Figura 4. Análisis de la imagen usando la imagen J. A) Imagen original de una membrana de localización de hoja de buenas prácticas agrarias de células marcadas. Un punto de vista de alta resolución (A ') de la caja de inserción en (A) muestra dos "regiones de interés" o ROI. El esquema de color amarillo-indica el límite de una sola célula seleccionada mediante la herramienta polígono (véase el panel B) y la línea verde indica el camino de un perfil de intensidad a través de un límite de celda-celda seleccionada utilizando la herramienta de línea recta (ver panel C). ) B 'Método para seleccionar las opciones de medición y elegir la opción "Area" (B''). Una vez que el retorno de la inversión se ha seleccionado puede ser almacenado en el Administrador de retorno de la inversión (B'''). C) El método para seleccionar las opciones de medida para el perfil tomó. C'') Una vez que la línea recta o una herramienta de línea segmentada que se elija el perfil de intensidad a lo largo del camino se pueden trazar con el "perfil de Parcela" de comandos. Una lista de intensdad los valores también se pueden guardar en un formato de hoja de cálculo fácil de leer.

Discussion

Hemos presentado los protocolos experimentales utilizados regularmente en nuestro laboratorio para la imagen del citoesqueleto cambian dinámicamente en la corteza celular apical y oscilantes las membranas celulares de las células epiteliales en los embriones de Xenopus. Se debe utilizar estos protocolos como punto de partida para la creación de imágenes en vivo de las formas de las células epiteliales, la optimización de este protocolo es esencial, y algunos de los valores cambian en función del tipo de sistema de microscopio que se tiene y el tipo de proteínas que uno está interesado en las imágenes . En conjunto, los pasos del protocolo (aislamiento de explante, la imagen y la visualización de los componentes celulares y subcelulares, y la metodología de cuantificación) ofrezca un procedimiento global para estudiar la morfogénesis epitelial.

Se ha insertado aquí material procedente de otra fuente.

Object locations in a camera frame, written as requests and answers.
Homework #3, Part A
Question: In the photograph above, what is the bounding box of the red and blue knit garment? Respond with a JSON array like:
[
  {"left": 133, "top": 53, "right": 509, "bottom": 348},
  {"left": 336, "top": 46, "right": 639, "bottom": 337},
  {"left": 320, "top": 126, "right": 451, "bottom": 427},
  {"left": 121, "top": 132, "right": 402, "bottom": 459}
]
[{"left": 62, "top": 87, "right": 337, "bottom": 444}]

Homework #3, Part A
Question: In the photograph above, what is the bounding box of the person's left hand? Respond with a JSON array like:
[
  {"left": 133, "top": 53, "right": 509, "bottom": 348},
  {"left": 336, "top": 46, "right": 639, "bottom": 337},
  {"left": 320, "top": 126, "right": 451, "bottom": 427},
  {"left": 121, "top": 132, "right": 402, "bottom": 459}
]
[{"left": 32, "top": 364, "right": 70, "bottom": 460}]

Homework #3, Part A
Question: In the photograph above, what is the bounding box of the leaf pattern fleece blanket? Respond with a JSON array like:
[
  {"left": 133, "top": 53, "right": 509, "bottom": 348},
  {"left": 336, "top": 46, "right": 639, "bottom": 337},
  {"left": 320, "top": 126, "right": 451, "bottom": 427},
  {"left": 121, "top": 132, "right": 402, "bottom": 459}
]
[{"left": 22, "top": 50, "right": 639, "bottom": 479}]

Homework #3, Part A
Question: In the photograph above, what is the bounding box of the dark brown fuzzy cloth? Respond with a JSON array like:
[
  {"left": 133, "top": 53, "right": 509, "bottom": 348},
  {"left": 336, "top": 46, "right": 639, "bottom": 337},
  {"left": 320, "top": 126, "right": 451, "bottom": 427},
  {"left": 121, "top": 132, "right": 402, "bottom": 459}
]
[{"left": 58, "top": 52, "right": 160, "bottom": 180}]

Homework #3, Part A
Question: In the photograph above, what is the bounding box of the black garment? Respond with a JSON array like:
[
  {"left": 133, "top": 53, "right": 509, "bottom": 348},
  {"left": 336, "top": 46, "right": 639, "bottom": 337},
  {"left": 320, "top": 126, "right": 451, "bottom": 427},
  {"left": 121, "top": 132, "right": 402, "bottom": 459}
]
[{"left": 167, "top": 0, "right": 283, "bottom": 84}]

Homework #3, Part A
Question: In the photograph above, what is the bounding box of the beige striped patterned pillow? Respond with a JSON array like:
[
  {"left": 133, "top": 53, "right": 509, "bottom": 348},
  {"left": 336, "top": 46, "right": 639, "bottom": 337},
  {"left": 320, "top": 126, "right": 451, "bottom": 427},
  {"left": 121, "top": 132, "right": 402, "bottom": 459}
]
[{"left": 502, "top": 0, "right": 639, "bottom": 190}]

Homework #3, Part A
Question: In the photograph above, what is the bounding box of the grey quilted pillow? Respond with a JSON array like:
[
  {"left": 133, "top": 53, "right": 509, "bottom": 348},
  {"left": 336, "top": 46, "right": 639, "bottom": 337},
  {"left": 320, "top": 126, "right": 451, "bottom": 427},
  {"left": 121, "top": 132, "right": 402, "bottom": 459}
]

Aspectos críticos para recordar

1. Es importante preparar de alta calidad de ARNm para micro-inyección en embriones. tubos de ARNm se almacenan en el hielo para evitar la degradación. Una vez probado, los tubos se almacenan en -80 ° C en pequeñas alícuotas para evitar múltiples ciclos de congelación y descongelación.
2. Es esencial para inyectar ARNm en los sitios múltiples para asegurar una distribución uniforme de ARNm en un gran campo de las células del ectodermo tapa animal.
3. Además de antibiótico / antimicótico es esencial para la cultura a largo plazo para controlar el crecimiento de bacterias y hongos.
4. Se debe tener cuidado mientras se presiona explantes en los fragmentos cubreobjetos desde hace más de lo necesario la presión puede romper los explantes.
5. Mientras que la imagen, los valores óptimos son esenciales para obtener datos con la máxima calidad de imagen posible, que refleja comportamientos y la dinámica endógena de la proteína. Seleccionar la configuración óptima es cuestión de práctica y experiencia.
6. Para el análisis de imágenes ImageJ es muy recomendable. ImageJ es una excelente herramienta de código abierto que puede ser descargado y modificado con la adición de macros personalizadas-por escrito o descargado y plug-ins.